Io mi capacitai realmente della situazione con qualche giorno di ritardo; l’8 o il 9 marzo, credo.
Quella sera stavo percorrendo con Nya, il mio cane, il viale di Brescia in cui vivo ed ero rapito dal quasi assoluto silenzio di quella che ero abituato a conoscere come una strada chiassosa e trafficata.
L’unico suono percepibile era un cigolio metallico che tagliava con chirurgica precisione l’atmosfera aliena di quella serata di fine inverno.
Andai alla ricerca del suono e scoprii che a generarlo era una bandierina pubblicitaria di un distributore di carburante.
Beh, non so dire con certezza se quell’affare si fosse sempre lamentato al vento o se fosse una novità di quella sera, ma sono certo che prima d’allora non mi fosse mai capitato di accorgermene.
Quel suono azionò il mio interruttore, fece “Click”, e mi gettò per la prima volta in uno stato d’ansia e preoccupazione.
Mi misi in testa che in qualche modo avrei dovuto documentare quella nuova realtà quotidiana ed iniziai a portarmi sempre appresso una piccola macchina fotografica.
Ben presto però i soggetti possibili iniziarono ad esaurirsi o comunque a non convincermi più.

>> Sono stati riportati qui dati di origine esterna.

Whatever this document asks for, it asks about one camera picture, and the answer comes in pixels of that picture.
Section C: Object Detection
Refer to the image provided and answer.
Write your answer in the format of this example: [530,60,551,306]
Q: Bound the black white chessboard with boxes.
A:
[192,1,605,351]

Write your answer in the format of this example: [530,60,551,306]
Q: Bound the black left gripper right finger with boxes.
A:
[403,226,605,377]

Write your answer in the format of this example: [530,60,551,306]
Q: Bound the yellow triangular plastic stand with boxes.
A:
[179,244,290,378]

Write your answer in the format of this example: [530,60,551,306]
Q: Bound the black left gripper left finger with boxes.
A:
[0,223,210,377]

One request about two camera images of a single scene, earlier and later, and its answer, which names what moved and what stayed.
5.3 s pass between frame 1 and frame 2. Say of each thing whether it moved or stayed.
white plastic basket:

Decisi così che avrei dovuto ritrarre la città in cui vivo, Brescia, in un solo scatto lungo svariati mesi (non sapevo ancora quanti) e per farlo costruii una rudimentale macchina fotografica utilizzando un grosso barattolo di latta, un foglio di carta fotografica e una buona dose di fascette di nylon, nastro adesivo e filo di ferro.

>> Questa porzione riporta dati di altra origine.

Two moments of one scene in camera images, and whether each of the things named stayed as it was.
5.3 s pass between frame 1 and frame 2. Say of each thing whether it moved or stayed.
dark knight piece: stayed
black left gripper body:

Il 16 marzo mi recai sul tetto della mia abitazione, dal quale è possibile vedere il duomo di Brescia, lo inquadrai ed assicurai la grossa fotocamera ad una pluviale.

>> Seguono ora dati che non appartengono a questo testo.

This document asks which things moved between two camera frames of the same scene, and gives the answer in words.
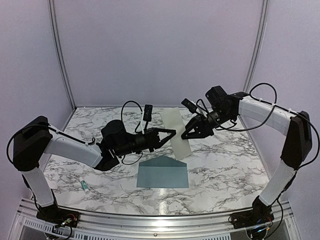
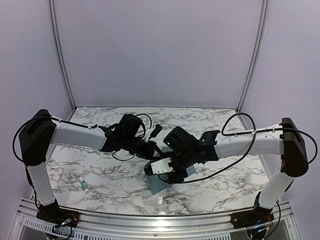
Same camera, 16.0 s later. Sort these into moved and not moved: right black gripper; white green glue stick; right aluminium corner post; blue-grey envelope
Moved: blue-grey envelope; right black gripper
Not moved: right aluminium corner post; white green glue stick
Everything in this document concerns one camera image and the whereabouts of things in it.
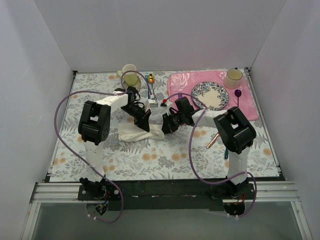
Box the blue fork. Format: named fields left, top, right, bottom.
left=145, top=73, right=152, bottom=99

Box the white cloth napkin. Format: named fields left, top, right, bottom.
left=118, top=122, right=165, bottom=143

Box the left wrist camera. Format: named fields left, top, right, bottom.
left=144, top=98, right=159, bottom=110

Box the rose gold knife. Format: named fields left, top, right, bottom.
left=206, top=133, right=220, bottom=149

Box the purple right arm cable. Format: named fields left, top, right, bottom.
left=163, top=92, right=258, bottom=219

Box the purple spoon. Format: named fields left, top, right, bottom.
left=234, top=89, right=242, bottom=107

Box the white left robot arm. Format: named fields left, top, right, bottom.
left=78, top=86, right=151, bottom=200

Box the blue floral plate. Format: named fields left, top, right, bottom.
left=191, top=81, right=229, bottom=111

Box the rainbow gold spoon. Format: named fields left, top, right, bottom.
left=147, top=73, right=157, bottom=100

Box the cream enamel mug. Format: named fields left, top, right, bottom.
left=223, top=68, right=243, bottom=89

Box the yellow green mug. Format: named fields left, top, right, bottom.
left=117, top=64, right=138, bottom=86

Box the purple fork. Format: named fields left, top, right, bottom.
left=177, top=91, right=183, bottom=99

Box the woven round coaster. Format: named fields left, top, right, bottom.
left=123, top=74, right=141, bottom=92

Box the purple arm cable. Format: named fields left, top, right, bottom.
left=163, top=92, right=258, bottom=219
left=54, top=70, right=157, bottom=224

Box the pink floral placemat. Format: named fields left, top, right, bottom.
left=167, top=70, right=259, bottom=121

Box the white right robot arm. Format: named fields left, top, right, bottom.
left=161, top=97, right=257, bottom=199

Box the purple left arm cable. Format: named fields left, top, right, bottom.
left=54, top=70, right=157, bottom=224

Avrei potuto installarla in decine di luoghi più azzeccati ma che non avrebbero avuto lo stesso significato e che inoltre mi avrebbero portato a violare i decreti in vigore.
Così quel giorno il barattolo iniziò a registrare l’immagine e il sole tracciò la sua prima linea sulla carta.
Quel barattolo ha resistito a vento, pioggia, temperature alte e basse ed ha continuato, giorno dopo giorno, secondo dopo secondo, ad inquadrare il cielo di Brescia registrando informazioni e creando l'immagine che ora mi trovo tra le mani.
Ogni mattina rientrando dalla passeggiata con Nya ho cercato la rudimentale fotocamera con lo sguardo per verificare che fosse ancora lì, ma non mi sono mai recato sul tetto per controllare se fosse intatta. Mi bastava vederla.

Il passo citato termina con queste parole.